[LU-16978] don't update last_used_oid_file with lower id Created: 25/Jul/23  Updated: 25/Jul/23

Status: Open
Project: Lustre
Component/s: None
Affects Version/s: None
Fix Version/s: None

Type: Bug Priority: Minor
Reporter: Sergey Cheremencev Assignee: Sergey Cheremencev
Resolution: Unresolved Votes: 0
Labels: None

Issue Links:
Related
Severity: 3
Rank (Obsolete): 9223372036854775807

 Description   

During recovery initial ID stored in opd_last_used_oid_file can't be changed to less value. Otherwise in case of panic(during recovery) it may cause removing already used objects on OSTs. In a case I've been investigating there was a series of panics resulted in a files without objects on OSTs.

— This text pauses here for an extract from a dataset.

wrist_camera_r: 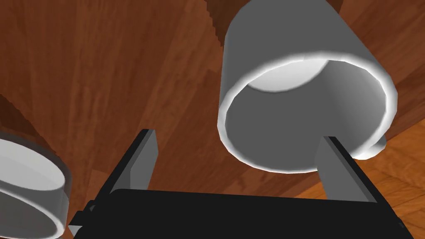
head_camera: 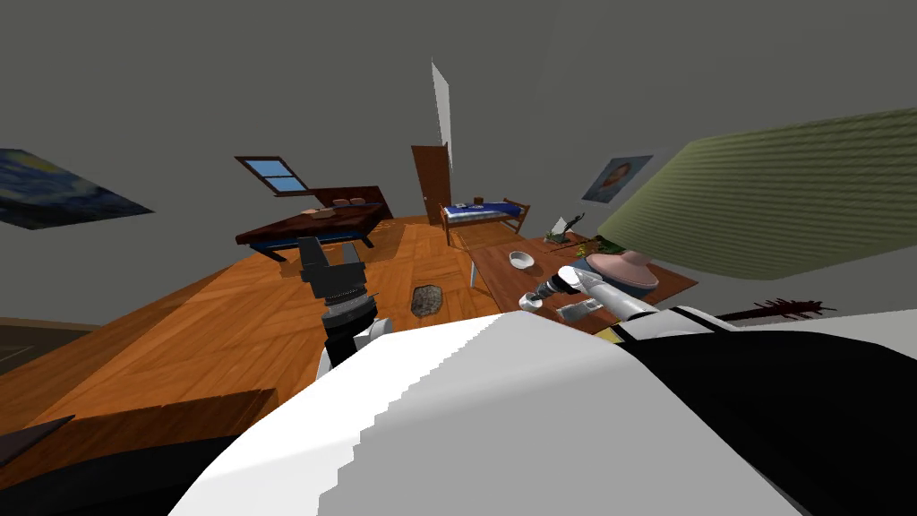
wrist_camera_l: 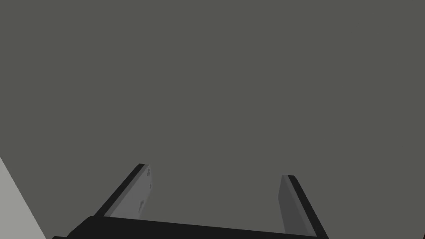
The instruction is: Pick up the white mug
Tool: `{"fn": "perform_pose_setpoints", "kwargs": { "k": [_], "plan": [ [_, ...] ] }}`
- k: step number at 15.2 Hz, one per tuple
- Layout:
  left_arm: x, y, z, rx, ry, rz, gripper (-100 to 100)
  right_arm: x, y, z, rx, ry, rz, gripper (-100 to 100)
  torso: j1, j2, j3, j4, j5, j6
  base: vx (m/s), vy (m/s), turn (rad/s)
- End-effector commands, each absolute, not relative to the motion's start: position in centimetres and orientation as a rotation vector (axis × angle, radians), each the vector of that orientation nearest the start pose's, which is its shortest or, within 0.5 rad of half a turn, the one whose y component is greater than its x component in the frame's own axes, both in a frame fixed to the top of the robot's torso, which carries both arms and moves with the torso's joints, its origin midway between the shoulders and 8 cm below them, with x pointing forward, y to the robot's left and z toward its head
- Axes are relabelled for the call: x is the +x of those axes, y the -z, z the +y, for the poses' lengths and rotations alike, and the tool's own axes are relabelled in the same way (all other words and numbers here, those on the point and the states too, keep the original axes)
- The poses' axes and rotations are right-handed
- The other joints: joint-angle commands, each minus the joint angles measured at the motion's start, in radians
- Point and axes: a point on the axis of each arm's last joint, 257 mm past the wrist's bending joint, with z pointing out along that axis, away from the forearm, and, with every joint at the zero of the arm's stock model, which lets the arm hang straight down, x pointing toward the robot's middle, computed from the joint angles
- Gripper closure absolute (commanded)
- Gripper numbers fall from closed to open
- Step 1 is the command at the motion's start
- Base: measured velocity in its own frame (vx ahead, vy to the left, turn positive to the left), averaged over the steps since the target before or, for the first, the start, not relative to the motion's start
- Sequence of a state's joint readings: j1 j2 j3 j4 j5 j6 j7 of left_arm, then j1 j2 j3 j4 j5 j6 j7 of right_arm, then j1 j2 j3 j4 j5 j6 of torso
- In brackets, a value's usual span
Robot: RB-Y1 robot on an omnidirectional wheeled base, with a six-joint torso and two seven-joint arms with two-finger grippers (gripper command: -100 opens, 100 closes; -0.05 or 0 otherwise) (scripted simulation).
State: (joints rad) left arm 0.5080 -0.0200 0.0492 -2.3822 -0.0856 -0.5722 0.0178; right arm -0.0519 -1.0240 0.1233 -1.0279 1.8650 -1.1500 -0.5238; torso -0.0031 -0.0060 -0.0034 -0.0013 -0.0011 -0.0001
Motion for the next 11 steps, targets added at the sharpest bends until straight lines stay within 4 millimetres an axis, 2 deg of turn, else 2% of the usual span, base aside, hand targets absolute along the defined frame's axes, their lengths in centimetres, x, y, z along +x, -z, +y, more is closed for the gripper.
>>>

  1. vm3: start MDT0 recovery
  2. vm3: wrote last used fid 36996941 (during recovery)
  3. vm3: end of recovery. 1 evicted
  4. vm3: deleting orphan objects from 0x0:36996942
  5. failover MDT0 to vm1
  6. vm1: mount + start recovery MDT0
  7. vm1: wrote last used fid 36990688, 36991282, ..., 36978433, 36991006 (during recovery)
  8. vm1: kernel panic on vm1 -> failover to vm3
  9.  vm3: start recovery MDT0
  10.  vm3: end of recovery. 1 evicted
  11.  vm3: deleting orphan objects from 0x0:36991007

 The weird thing I couldn't explain here is why in item (7) it gets requests that are less than earlier written last_used 0x0:36996942. Normally this shouldn't happen as opd_last_used_oid_file is updated with a new higher value in the end of osp_create before sending reply to client. Anyway changing opd_last_used_oid_file with lower value during recovery looks wrong. 


Generated at Sat Feb 10 03:31:35 UTC 2024 using Jira 9.4.14#940014-sha1:734e6822bbf0d45eff9af51f82432957f73aa32c.